DIRECTIONS FOR THIS TASK
Write out the data below exactly, from its first line to the line containing "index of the", that line included.

DATA PROVIDED
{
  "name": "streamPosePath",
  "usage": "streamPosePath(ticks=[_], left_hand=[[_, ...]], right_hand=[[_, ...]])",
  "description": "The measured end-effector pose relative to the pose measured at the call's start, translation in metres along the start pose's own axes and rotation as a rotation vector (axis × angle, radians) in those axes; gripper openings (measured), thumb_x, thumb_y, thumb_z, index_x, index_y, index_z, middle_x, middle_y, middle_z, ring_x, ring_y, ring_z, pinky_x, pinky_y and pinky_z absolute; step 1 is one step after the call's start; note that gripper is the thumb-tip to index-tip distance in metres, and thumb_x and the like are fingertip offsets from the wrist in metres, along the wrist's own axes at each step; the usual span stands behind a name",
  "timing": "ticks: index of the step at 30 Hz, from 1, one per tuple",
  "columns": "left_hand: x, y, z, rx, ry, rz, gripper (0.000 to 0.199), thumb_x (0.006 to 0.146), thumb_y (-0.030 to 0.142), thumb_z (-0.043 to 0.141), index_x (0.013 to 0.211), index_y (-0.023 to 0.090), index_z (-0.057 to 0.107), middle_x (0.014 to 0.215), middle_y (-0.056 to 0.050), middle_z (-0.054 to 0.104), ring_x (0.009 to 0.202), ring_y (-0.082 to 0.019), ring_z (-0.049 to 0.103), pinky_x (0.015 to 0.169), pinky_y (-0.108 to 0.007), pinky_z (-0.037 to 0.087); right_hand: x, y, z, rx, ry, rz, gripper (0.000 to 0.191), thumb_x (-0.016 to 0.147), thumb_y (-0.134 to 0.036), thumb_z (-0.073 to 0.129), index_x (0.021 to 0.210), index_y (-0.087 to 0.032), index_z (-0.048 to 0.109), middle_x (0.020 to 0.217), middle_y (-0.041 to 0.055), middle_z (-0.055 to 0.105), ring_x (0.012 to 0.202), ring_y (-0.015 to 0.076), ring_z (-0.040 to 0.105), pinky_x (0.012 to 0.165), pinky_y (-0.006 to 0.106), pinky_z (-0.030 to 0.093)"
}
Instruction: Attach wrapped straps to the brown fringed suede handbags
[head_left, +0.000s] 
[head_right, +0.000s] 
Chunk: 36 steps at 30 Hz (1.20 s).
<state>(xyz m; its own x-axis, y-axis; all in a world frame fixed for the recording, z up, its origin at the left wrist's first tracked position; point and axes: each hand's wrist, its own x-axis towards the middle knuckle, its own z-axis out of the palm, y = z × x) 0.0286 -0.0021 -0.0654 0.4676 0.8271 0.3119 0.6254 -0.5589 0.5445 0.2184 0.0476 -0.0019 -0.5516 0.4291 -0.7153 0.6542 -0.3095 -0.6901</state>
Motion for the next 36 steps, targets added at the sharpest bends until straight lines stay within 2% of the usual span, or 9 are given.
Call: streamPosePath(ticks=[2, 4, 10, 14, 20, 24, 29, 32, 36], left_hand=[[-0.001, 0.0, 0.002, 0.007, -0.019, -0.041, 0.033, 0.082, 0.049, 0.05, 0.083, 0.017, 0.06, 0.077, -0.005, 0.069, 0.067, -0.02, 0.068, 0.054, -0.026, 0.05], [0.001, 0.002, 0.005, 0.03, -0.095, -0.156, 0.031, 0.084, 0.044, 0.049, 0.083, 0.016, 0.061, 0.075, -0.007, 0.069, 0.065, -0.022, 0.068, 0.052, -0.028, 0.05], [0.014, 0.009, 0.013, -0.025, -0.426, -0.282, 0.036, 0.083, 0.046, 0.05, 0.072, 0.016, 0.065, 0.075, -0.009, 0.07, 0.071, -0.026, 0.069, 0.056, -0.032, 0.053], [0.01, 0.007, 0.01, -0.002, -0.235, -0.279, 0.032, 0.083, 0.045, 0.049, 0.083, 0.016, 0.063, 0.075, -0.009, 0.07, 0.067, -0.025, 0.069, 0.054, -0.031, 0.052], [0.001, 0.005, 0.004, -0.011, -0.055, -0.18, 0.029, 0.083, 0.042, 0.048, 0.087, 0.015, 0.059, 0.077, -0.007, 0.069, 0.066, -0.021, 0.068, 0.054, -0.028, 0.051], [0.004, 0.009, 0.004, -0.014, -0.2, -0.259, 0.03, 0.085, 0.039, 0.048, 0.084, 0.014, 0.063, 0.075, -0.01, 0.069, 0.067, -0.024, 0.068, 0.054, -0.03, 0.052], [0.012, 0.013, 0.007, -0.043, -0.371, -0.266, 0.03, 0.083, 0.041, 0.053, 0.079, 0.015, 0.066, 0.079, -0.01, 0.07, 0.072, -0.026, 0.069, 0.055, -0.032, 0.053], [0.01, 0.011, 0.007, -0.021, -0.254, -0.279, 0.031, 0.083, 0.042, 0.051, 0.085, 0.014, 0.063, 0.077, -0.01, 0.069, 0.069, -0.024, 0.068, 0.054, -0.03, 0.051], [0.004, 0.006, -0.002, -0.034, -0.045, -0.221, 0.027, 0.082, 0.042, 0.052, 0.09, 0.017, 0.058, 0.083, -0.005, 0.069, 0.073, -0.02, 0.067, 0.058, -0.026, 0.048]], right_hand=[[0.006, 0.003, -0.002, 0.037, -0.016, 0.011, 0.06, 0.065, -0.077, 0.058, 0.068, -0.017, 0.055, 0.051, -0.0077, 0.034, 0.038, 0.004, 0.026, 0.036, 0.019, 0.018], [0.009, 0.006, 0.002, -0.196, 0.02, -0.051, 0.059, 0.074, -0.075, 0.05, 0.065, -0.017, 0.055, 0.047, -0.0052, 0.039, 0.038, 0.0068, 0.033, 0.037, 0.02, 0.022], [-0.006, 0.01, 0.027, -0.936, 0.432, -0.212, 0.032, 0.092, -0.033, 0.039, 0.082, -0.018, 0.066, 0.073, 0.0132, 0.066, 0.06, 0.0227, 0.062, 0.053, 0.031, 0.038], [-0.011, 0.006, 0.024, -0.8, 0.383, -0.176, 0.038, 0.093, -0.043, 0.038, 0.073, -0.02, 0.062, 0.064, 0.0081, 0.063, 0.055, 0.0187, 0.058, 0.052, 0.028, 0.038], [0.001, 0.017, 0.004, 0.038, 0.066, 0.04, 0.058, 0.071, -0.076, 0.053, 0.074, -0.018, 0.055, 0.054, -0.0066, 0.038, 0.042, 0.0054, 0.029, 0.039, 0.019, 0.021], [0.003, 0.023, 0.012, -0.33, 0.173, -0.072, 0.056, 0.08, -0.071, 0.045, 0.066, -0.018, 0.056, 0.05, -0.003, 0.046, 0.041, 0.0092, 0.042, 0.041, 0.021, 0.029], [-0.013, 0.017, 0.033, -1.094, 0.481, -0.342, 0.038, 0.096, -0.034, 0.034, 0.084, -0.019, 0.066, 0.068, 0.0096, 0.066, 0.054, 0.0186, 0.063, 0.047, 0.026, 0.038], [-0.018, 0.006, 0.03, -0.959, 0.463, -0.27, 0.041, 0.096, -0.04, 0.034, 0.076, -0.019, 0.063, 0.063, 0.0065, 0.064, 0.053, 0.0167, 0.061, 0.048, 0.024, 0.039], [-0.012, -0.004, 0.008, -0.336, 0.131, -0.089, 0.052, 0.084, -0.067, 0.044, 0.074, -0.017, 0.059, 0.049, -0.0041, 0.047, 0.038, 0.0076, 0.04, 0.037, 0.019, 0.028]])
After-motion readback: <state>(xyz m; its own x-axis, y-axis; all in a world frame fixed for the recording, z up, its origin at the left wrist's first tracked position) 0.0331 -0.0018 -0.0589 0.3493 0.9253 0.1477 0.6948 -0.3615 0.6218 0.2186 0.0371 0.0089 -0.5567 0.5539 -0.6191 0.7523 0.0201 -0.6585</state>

ANSWER FOR THE TASK
{
  "name": "streamPosePath",
  "usage": "streamPosePath(ticks=[_], left_hand=[[_, ...]], right_hand=[[_, ...]])",
  "description": "The measured end-effector pose relative to the pose measured at the call's start, translation in metres along the start pose's own axes and rotation as a rotation vector (axis × angle, radians) in those axes; gripper openings (measured), thumb_x, thumb_y, thumb_z, index_x, index_y, index_z, middle_x, middle_y, middle_z, ring_x, ring_y, ring_z, pinky_x, pinky_y and pinky_z absolute; step 1 is one step after the call's start; note that gripper is the thumb-tip to index-tip distance in metres, and thumb_x and the like are fingertip offsets from the wrist in metres, along the wrist's own axes at each step; the usual span stands behind a name",
  "timing": "ticks: index of the step at 30 Hz, from 1, one per tuple",

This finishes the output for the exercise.